**What needs to be done**
Give again, word for word, each line below starting at the one that contains "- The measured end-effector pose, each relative" and ending at the one that contains "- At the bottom".

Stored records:
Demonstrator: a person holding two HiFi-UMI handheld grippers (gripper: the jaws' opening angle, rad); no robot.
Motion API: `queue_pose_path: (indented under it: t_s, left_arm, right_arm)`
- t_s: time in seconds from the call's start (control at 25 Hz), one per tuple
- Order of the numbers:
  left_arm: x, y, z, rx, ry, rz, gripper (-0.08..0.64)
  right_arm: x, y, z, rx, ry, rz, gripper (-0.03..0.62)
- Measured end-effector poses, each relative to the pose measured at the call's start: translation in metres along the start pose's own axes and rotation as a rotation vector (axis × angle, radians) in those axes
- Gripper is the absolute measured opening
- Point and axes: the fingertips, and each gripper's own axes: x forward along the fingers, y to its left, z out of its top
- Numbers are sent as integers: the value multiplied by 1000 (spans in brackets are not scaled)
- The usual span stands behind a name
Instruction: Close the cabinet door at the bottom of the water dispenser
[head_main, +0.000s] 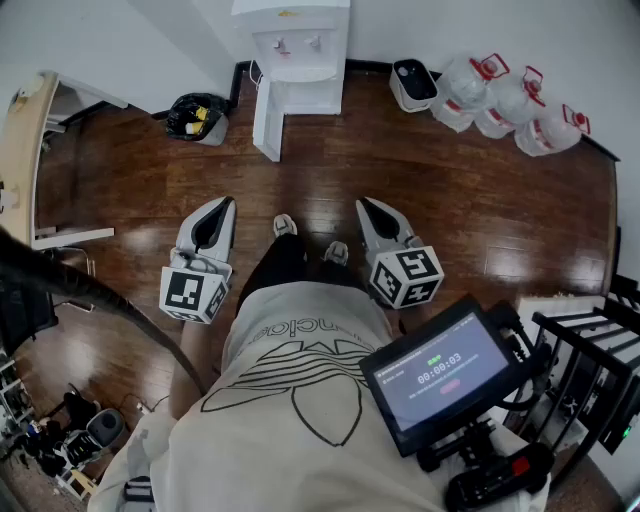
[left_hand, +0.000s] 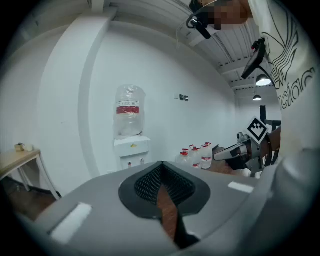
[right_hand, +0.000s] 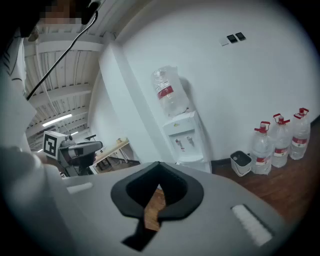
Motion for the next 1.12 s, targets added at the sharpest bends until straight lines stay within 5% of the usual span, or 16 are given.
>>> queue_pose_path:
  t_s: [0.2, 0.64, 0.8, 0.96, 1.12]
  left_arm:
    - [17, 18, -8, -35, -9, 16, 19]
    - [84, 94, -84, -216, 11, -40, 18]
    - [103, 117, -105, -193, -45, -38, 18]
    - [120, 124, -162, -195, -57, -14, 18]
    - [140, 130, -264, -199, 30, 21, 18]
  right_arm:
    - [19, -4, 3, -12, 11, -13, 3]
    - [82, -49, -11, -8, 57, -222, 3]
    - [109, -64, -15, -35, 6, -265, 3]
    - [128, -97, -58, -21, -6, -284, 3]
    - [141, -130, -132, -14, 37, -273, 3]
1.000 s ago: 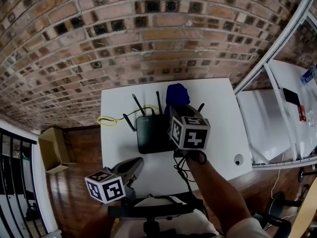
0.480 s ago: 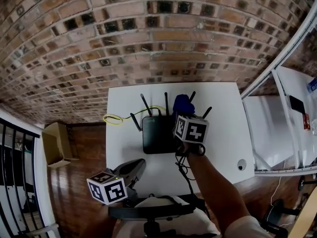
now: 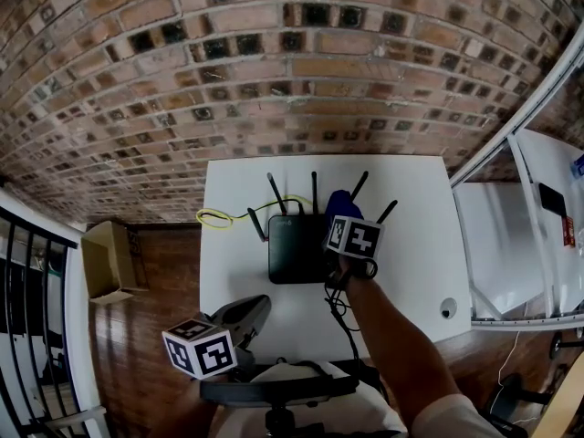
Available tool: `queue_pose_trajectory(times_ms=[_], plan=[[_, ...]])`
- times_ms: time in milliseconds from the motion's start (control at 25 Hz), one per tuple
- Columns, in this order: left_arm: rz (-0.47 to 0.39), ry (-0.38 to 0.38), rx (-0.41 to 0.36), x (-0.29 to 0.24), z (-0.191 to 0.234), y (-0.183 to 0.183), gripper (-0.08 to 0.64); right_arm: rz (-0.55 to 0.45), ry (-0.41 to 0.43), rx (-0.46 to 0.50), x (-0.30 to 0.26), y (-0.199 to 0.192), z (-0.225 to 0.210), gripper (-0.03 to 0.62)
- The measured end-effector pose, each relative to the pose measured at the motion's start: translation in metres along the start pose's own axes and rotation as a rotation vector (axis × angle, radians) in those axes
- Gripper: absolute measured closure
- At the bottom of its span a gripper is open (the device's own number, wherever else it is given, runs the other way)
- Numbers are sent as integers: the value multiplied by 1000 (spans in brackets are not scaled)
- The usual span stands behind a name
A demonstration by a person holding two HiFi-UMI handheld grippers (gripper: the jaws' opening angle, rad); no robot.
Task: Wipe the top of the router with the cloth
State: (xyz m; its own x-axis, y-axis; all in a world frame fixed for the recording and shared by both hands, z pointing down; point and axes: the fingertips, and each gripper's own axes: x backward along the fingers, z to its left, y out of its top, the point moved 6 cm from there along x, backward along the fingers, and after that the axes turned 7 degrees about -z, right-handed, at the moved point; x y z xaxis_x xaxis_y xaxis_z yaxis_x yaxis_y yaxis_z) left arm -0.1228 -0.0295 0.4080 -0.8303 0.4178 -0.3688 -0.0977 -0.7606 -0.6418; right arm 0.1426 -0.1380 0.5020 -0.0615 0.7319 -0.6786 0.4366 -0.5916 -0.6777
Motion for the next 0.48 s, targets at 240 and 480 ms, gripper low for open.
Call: queue_pose_trajectory(times_ms=[240,480], plan=[[0,7,-12,2,2,0,532,28,-10,-2,-3,-6,-8,457],[12,-8,-5,-4,-3,-1,532,-21,26,-33,15,0,-13,457]])
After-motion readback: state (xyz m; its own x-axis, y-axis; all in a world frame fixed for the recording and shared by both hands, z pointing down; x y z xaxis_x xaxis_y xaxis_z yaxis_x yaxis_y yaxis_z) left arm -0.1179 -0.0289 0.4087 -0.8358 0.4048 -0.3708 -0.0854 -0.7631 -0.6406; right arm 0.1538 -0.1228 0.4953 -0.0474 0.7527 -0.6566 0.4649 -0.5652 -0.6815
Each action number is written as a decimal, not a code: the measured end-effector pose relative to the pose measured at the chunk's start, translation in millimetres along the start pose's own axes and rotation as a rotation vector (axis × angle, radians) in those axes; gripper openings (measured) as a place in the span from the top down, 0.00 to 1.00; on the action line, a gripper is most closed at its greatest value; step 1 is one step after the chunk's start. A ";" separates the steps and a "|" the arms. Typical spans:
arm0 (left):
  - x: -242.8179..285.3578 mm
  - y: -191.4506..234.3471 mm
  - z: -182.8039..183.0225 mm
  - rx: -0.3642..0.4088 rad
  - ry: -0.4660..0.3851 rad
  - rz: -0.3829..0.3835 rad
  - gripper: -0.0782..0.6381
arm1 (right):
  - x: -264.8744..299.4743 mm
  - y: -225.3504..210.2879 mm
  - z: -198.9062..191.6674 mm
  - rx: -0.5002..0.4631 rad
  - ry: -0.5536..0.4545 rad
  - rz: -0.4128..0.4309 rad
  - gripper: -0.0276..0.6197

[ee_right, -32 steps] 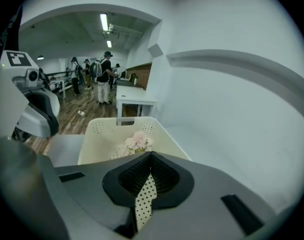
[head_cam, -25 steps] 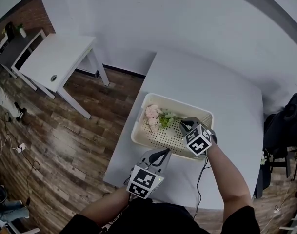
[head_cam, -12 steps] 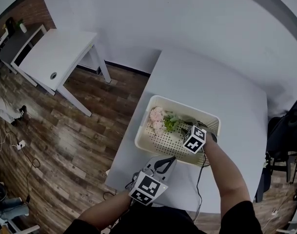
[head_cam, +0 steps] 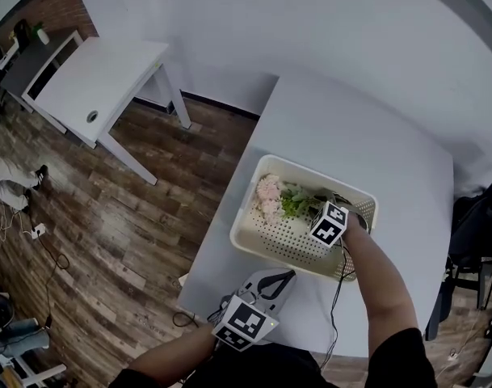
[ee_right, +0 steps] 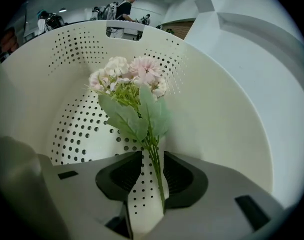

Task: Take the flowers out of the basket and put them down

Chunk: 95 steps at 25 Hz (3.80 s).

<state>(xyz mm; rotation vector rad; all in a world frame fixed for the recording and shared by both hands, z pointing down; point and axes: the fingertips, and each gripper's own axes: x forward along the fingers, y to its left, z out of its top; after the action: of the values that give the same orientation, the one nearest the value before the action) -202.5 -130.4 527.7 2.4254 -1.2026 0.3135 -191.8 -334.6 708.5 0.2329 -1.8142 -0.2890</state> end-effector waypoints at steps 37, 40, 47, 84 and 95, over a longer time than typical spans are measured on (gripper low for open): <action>-6.8 -25.7 21.3 0.054 -0.040 -0.003 0.88 | -97.3 3.3 23.4 0.255 -0.198 0.069 0.90; -9.7 -30.3 29.1 0.069 -0.056 0.000 0.88 | -135.2 -4.7 30.4 0.380 -0.298 0.024 0.90; -6.9 -47.1 41.5 0.101 -0.082 -0.007 0.88 | -227.2 -23.7 11.6 0.698 -0.535 -0.105 0.90; 118.5 -203.4 24.1 0.144 0.025 -0.166 0.88 | -231.5 83.2 -343.3 1.485 -0.384 -0.360 0.90; 150.0 -219.4 -3.5 0.102 0.085 -0.126 0.88 | -176.6 88.1 -383.7 1.532 -0.310 -0.313 0.90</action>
<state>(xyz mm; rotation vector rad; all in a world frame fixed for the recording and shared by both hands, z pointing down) 62.9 -115.7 529.3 2.5334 -1.0157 0.4449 223.7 -225.4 669.0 1.5897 -1.9374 0.9725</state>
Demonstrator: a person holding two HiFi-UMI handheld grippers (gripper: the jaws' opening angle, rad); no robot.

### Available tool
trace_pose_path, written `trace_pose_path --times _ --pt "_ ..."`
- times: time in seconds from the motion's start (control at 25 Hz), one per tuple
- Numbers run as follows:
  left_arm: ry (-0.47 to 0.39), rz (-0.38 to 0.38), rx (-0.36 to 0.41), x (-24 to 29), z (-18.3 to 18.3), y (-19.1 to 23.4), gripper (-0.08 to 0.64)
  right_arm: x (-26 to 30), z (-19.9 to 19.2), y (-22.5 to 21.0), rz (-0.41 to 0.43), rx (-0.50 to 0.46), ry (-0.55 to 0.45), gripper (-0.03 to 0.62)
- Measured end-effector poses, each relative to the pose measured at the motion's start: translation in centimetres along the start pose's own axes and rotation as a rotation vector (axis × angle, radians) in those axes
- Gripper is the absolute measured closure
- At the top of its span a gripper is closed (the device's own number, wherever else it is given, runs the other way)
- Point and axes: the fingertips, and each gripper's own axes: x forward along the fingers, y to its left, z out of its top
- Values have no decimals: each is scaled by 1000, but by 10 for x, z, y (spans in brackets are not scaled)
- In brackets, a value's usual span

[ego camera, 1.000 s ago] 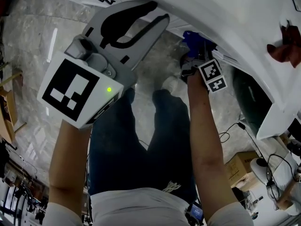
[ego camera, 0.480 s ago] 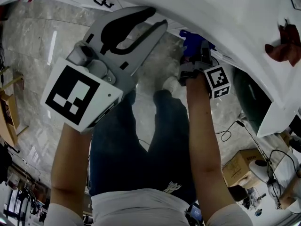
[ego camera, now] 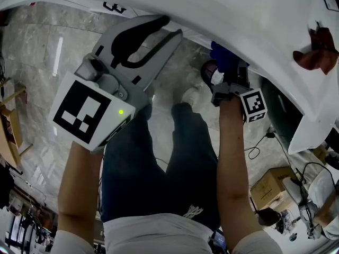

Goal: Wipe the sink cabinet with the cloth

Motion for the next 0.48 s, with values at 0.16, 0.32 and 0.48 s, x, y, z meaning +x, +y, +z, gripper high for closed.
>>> trace_pose_path --times 0.16,0.32,0.48 --pt "28 12 16 0 -5 1 456 -3 8 -8 13 -22 -5 525" --pt "79 34 23 1 -15 3 459 -9 23 -25 -21 17 -65 523" --pt "78 35 25 2 -15 3 459 -5 23 -50 -71 46 -81 524"
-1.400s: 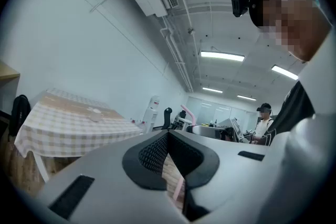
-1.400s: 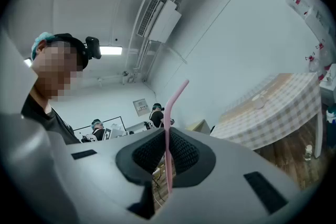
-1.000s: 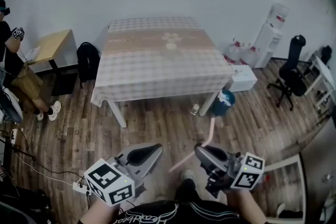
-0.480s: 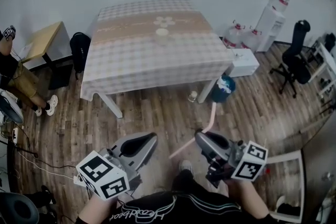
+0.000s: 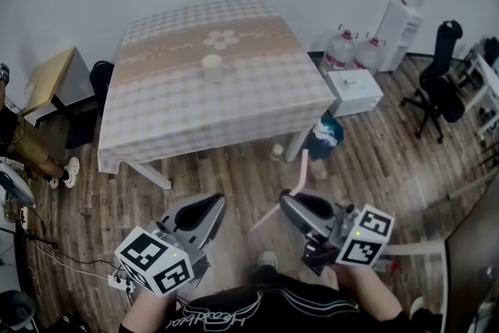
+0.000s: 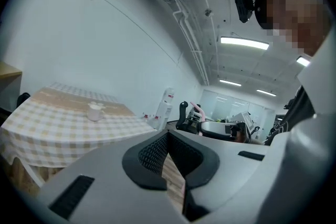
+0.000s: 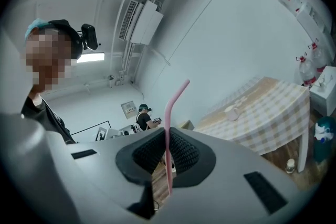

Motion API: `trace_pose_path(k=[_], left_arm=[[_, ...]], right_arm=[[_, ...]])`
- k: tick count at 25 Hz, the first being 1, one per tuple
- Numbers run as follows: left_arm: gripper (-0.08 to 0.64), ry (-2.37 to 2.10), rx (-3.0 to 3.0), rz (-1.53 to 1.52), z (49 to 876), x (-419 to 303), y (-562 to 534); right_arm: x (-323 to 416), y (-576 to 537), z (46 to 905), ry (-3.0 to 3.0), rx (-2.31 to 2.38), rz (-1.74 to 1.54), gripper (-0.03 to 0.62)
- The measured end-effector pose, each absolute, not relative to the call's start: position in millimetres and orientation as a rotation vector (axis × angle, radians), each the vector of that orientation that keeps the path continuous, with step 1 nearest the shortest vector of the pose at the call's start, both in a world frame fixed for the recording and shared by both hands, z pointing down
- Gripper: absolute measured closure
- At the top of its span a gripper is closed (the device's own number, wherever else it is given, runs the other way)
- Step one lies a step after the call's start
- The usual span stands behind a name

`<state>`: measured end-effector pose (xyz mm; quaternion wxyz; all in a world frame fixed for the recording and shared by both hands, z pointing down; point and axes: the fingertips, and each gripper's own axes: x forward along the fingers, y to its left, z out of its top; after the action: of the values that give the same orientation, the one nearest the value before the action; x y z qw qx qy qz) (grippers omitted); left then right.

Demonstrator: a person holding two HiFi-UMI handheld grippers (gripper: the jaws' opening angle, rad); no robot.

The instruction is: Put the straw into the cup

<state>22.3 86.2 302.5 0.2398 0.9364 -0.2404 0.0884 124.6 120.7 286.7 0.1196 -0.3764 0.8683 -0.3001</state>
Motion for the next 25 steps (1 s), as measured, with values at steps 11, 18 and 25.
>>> trace_pose_path(k=[11, 18, 25], left_arm=[[0.563, -0.607, 2.611, 0.323, 306, 102, 46], [0.563, -0.646, 2.578, 0.313, 325, 97, 19], [0.563, -0.672, 2.542, 0.306, 345, 79, -63]], right_arm=[[182, 58, 295, 2.597, -1.018, -0.854, 0.565], [174, 25, 312, 2.608, -0.991, -0.889, 0.565], [161, -50, 329, 2.636, -1.057, -0.891, 0.565]])
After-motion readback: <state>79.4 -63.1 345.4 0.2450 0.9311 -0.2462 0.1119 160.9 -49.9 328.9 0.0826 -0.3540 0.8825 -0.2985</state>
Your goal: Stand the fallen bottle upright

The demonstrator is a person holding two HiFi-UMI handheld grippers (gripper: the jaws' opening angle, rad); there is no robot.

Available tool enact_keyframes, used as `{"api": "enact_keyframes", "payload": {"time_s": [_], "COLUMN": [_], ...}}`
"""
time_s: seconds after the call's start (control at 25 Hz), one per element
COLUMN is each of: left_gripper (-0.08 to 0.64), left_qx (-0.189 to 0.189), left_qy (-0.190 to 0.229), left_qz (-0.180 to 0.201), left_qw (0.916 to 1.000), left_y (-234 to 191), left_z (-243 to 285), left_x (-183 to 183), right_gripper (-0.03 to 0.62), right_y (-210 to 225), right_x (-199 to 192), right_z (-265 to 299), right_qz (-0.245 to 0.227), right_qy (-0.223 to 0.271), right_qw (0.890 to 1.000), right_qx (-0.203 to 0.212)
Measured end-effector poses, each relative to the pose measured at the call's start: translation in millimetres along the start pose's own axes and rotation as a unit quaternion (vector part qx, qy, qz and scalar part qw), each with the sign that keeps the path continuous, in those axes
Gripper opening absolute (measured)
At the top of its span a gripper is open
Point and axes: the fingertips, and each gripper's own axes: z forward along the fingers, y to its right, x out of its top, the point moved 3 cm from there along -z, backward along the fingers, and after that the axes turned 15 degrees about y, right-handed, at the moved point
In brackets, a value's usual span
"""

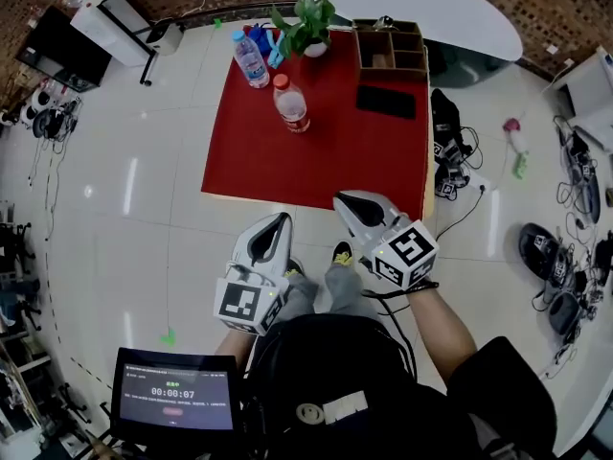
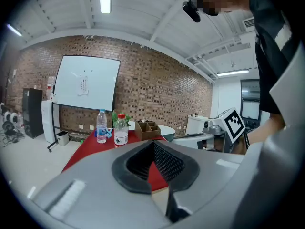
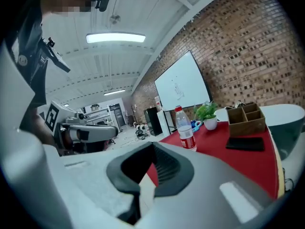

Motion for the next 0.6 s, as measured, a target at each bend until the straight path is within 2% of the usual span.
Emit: {"api": "enact_keyframes", "payload": {"time_s": [0.24,0.4,0.6], "left_gripper": [0.006,0.006,0.006], "left_qx": [-0.011,-0.022,-0.029], "left_qy": [0.005,0.027,0.055], "left_qz": [-0.006,-0.008,-0.029], "left_qw": [0.9999,0.9994,0.9976], "left_y": [12.7,15.0,22.0], "left_z": [-49.5,-107.9,-198.9], "left_x": [-5.9,0.5,7.8], "right_gripper": [0.003,0.003,0.003], "right_y": [-61.9,-122.3,-222.0], "right_x": [4.5,-5.9,-19.2], "right_z": [-20.2,-30.6,-52.7], "right_qz": [0.018,-0.002,-0.035], "right_qy": [0.027,0.023,0.018], "right_qw": [0.999,1.000,0.999], "right_qx": [0.013,0.009,0.001]}}
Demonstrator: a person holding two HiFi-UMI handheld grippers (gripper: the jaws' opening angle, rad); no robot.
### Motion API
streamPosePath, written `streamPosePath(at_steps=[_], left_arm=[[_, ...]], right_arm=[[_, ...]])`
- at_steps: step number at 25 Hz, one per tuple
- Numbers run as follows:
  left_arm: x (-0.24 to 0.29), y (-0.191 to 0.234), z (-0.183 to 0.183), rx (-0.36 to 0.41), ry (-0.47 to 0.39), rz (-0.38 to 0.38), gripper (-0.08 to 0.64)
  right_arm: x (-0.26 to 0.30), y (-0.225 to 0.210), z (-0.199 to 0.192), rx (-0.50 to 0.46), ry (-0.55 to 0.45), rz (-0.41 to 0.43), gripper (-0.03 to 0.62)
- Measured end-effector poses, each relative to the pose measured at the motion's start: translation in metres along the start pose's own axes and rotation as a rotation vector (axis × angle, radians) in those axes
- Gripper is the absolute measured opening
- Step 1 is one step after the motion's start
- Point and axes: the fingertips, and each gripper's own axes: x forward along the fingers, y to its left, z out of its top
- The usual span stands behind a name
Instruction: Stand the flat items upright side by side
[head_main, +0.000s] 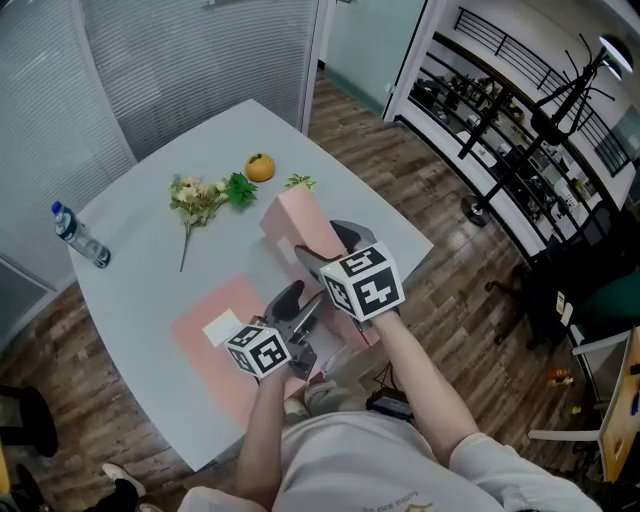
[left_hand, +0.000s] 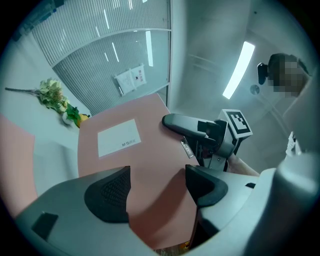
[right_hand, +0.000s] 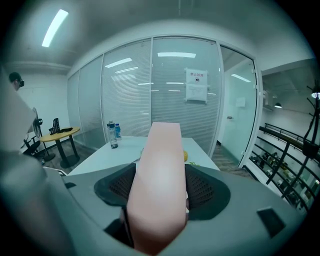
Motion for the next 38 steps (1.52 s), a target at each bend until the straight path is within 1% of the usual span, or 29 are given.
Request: streamPosePath(at_steps=[8, 11, 13, 17, 23, 27, 29, 33, 36, 38], left_arm=[[0.001, -0.003, -0.001, -0.004, -0.009, -0.006, 0.331], [0.002, -0.008, -0.001, 0.001, -0.012, -0.025, 0.331], [0.002, -0.011, -0.004, 0.001, -0.007, -0.038, 0.331], [0.003, -0.012, -0.009, -0.001, 0.004, -0.044, 0.331], [0.004, -0.012, -0.015, -0.008, 0.020, -0.034, 0.331], [0.004, -0.014, -0.019, -0.003, 0.036, -0.034, 0.331], [0.004, -0.014, -0.020, 0.006, 0.047, -0.030, 0.331], [0.004, -0.012, -0.027, 0.040, 0.087, -0.013, 0.331], [0.005, -0.014, -0.034, 0.081, 0.124, -0.002, 0.331], [0.007, -0.013, -0.038, 0.091, 0.143, 0.008, 0.331]], right_arm=[[-0.016, -0.001, 0.006, -0.003, -0.108, -0.016, 0.316], [-0.023, 0.000, 0.008, -0.016, -0.163, -0.012, 0.316], [-0.027, 0.001, 0.008, -0.026, -0.202, -0.005, 0.317], [-0.034, 0.003, 0.005, -0.036, -0.245, 0.005, 0.317], [-0.046, 0.001, 0.002, -0.036, -0.334, -0.021, 0.318], [-0.053, 0.001, 0.000, -0.037, -0.370, -0.032, 0.318], [-0.057, 0.001, -0.002, -0.036, -0.394, -0.041, 0.318], [-0.067, -0.001, -0.011, -0.031, -0.480, -0.070, 0.318], [-0.074, -0.002, -0.018, -0.014, -0.515, -0.051, 0.316], [-0.075, -0.004, -0.025, 0.012, -0.507, -0.027, 0.316]])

**Exercise result**
- The measured end-effector pose, each relative to the pose measured at the motion's start: translation in metres along the start pose's own axes and rotation as a rotation vector (axis × angle, radians) in those axes
- Gripper: absolute measured closure
- At the bottom of its span a gripper is open (the device's own number, wherever else it is given, runs the other way)

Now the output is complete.